Aim of the task: In the material below, find each line that contains the word "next" and copy it.

*** Recorded information ***

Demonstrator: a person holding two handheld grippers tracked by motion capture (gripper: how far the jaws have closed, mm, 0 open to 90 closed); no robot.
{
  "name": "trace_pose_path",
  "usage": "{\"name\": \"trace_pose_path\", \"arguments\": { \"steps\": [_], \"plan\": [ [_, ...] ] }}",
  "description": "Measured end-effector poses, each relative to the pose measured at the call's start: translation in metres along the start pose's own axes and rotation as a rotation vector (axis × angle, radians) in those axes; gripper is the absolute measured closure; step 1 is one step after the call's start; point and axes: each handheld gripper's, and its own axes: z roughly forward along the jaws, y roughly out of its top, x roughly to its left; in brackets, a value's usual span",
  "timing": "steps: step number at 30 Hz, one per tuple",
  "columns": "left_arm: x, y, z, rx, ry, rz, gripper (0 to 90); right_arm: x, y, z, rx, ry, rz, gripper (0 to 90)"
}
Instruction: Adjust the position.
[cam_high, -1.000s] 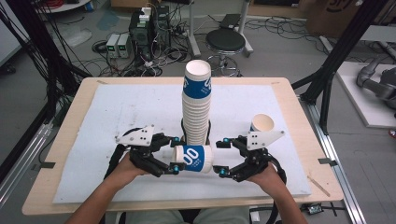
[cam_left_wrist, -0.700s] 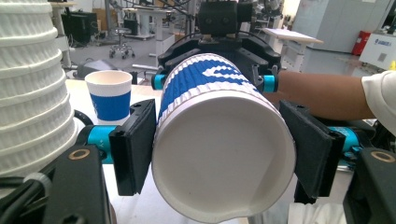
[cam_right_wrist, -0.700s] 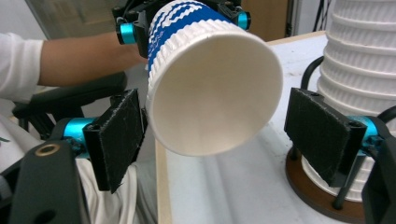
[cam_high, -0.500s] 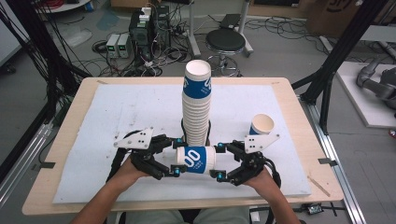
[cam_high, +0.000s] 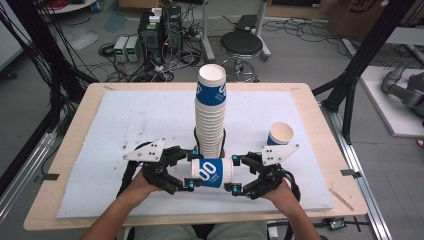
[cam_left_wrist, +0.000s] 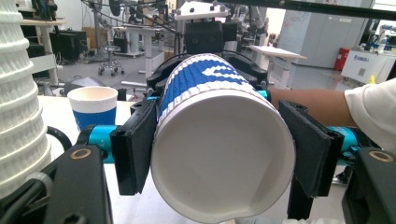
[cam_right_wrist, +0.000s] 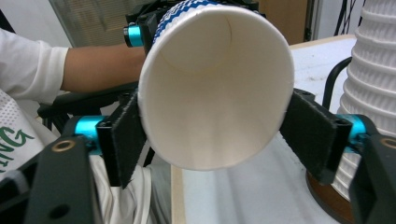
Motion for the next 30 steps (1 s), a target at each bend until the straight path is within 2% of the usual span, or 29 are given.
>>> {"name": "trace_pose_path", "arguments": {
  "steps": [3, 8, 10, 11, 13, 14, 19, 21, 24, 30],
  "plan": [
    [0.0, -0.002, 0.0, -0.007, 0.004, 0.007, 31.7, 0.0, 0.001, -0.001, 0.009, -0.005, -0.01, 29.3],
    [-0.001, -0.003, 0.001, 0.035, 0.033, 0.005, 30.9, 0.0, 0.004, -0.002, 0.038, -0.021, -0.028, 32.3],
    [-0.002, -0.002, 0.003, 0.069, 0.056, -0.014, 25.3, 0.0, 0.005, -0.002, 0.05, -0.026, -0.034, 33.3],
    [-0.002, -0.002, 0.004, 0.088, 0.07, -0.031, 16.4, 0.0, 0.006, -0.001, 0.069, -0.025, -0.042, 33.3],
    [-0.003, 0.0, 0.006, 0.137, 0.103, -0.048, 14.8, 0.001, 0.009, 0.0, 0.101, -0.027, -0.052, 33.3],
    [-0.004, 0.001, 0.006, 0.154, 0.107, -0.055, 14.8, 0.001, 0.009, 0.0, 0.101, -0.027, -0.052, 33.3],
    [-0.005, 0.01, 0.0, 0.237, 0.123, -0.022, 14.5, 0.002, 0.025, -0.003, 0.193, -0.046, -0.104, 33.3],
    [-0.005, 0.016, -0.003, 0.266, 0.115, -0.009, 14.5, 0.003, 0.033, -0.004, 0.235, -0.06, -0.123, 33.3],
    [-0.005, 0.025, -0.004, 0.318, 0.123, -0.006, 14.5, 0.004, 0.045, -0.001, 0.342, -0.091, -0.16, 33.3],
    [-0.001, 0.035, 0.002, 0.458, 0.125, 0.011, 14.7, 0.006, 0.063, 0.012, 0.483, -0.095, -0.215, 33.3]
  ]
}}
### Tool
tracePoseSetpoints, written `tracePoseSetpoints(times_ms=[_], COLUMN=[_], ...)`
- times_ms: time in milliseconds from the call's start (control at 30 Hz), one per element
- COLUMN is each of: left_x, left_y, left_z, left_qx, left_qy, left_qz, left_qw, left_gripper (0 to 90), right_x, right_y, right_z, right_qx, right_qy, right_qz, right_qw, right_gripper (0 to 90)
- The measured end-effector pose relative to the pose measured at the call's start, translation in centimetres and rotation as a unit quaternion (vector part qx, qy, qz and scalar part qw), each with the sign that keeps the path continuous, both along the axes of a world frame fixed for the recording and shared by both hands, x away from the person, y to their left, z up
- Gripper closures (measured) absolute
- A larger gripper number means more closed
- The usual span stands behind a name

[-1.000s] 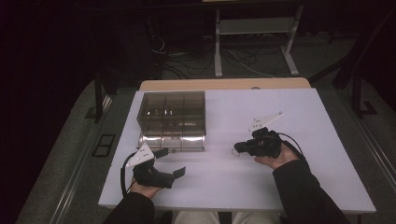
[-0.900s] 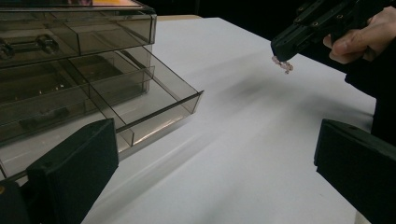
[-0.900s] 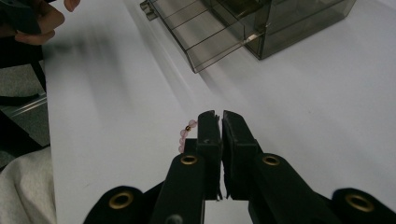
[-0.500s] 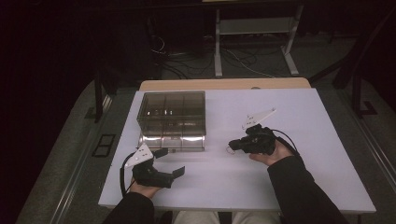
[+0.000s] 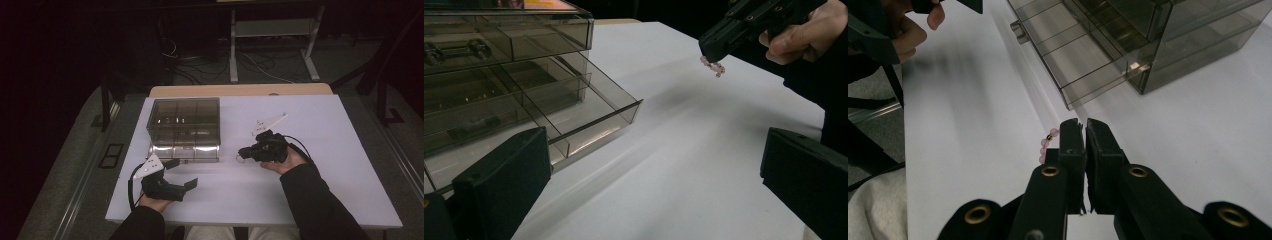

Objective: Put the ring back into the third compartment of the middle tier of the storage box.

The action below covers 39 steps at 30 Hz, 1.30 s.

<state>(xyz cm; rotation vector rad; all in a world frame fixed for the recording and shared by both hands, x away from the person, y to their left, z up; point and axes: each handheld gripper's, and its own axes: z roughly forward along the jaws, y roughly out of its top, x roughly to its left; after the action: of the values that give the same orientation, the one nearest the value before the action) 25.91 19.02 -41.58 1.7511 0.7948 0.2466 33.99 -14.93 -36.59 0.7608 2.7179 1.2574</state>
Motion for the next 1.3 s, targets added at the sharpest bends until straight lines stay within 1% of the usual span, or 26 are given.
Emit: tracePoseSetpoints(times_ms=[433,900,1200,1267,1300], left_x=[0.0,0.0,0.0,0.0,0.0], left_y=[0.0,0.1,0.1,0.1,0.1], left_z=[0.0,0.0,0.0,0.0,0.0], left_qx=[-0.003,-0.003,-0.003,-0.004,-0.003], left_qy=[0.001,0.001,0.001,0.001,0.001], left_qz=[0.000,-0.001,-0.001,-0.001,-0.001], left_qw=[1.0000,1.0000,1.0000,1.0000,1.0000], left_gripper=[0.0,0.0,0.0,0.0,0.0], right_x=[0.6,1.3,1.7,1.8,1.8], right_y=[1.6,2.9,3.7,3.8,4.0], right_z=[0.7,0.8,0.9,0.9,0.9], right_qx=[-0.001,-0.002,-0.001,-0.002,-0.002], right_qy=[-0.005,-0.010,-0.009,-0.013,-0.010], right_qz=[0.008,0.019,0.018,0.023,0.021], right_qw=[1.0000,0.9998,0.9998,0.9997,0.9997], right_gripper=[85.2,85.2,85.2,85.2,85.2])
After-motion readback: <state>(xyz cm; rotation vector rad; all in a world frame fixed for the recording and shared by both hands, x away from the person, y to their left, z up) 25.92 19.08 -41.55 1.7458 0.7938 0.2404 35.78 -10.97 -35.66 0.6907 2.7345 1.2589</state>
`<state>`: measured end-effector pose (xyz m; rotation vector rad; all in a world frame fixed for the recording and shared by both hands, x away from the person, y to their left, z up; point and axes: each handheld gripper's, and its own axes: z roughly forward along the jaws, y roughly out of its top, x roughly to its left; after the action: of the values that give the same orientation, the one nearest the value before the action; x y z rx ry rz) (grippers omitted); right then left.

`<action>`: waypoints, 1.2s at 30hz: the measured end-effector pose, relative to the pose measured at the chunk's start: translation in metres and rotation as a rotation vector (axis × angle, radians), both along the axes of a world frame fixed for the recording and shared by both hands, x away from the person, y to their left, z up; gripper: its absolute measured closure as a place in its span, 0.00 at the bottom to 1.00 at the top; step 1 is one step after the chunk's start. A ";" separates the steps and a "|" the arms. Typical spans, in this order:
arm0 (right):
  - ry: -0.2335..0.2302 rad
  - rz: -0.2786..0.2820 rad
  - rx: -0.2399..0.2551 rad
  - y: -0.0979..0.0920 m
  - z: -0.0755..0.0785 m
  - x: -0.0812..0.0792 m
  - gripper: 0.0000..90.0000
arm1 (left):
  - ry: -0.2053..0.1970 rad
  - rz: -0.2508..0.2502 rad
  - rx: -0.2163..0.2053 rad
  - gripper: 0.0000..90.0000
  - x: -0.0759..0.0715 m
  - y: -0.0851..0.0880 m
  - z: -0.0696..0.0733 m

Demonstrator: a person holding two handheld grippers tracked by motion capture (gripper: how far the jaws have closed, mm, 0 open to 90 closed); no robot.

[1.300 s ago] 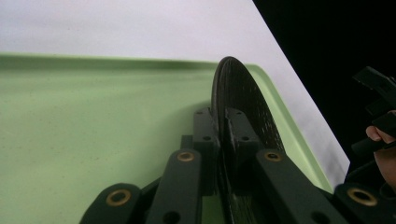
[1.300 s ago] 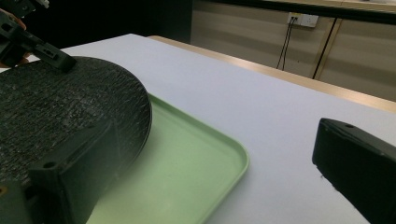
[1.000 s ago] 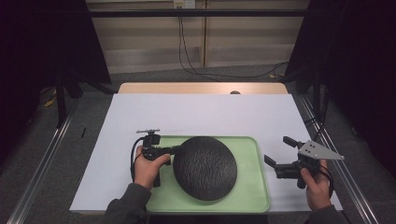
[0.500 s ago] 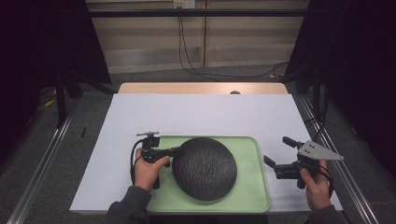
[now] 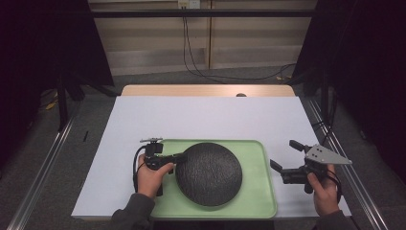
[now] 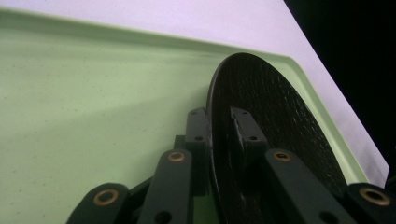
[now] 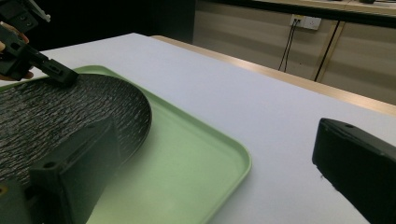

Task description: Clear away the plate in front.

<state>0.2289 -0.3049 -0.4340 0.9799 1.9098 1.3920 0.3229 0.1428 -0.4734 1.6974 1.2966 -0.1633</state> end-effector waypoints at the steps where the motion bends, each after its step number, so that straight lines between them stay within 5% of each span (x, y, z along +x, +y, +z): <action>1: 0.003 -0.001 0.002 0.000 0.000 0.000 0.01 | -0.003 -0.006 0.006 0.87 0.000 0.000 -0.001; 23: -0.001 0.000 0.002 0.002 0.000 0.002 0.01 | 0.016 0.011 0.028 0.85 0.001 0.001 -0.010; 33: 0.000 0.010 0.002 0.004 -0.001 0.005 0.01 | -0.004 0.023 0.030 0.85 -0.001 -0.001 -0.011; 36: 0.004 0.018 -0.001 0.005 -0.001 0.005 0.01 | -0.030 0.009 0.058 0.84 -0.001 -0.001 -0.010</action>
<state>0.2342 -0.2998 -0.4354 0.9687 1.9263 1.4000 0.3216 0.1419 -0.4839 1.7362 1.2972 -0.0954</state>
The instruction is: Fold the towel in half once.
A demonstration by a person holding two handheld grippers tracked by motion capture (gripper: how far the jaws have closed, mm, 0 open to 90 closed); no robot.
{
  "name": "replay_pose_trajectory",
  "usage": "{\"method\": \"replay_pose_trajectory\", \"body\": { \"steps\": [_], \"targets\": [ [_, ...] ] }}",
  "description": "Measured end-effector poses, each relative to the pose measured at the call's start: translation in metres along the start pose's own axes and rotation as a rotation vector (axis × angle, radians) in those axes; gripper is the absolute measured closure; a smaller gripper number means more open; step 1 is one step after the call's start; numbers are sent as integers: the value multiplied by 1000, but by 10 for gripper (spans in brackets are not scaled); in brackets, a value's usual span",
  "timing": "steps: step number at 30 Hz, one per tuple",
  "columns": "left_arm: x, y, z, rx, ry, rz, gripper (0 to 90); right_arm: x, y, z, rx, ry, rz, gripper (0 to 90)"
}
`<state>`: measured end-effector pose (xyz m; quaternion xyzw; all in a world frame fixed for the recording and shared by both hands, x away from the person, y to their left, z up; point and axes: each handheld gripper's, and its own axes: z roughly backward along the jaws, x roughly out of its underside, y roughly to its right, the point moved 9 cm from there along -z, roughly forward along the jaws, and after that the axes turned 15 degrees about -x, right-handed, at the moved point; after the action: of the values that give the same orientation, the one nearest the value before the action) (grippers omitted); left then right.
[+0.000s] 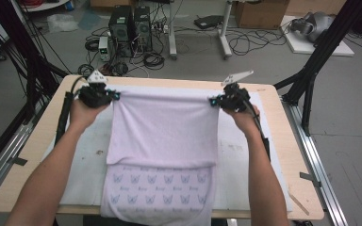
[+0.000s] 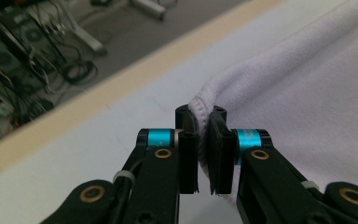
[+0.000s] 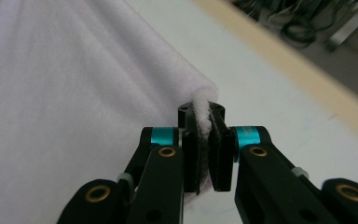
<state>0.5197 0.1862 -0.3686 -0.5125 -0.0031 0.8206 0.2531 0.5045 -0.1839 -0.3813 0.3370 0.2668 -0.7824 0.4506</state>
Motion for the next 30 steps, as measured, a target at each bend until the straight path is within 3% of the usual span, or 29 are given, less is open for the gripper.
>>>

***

Reply to the task:
Motion for the next 30 steps (1 s), a target at each bend until the straight path is within 2% of the usual span, or 29 are given.
Motion for the next 1.3 s, targets added at the sharpest bends until straight lines stay within 1% of the usual span, or 26 are given.
Motion for the next 30 steps, as measured, a target at each bend until the straight path is within 3% of the usual span, or 29 are given, less is open for the gripper.

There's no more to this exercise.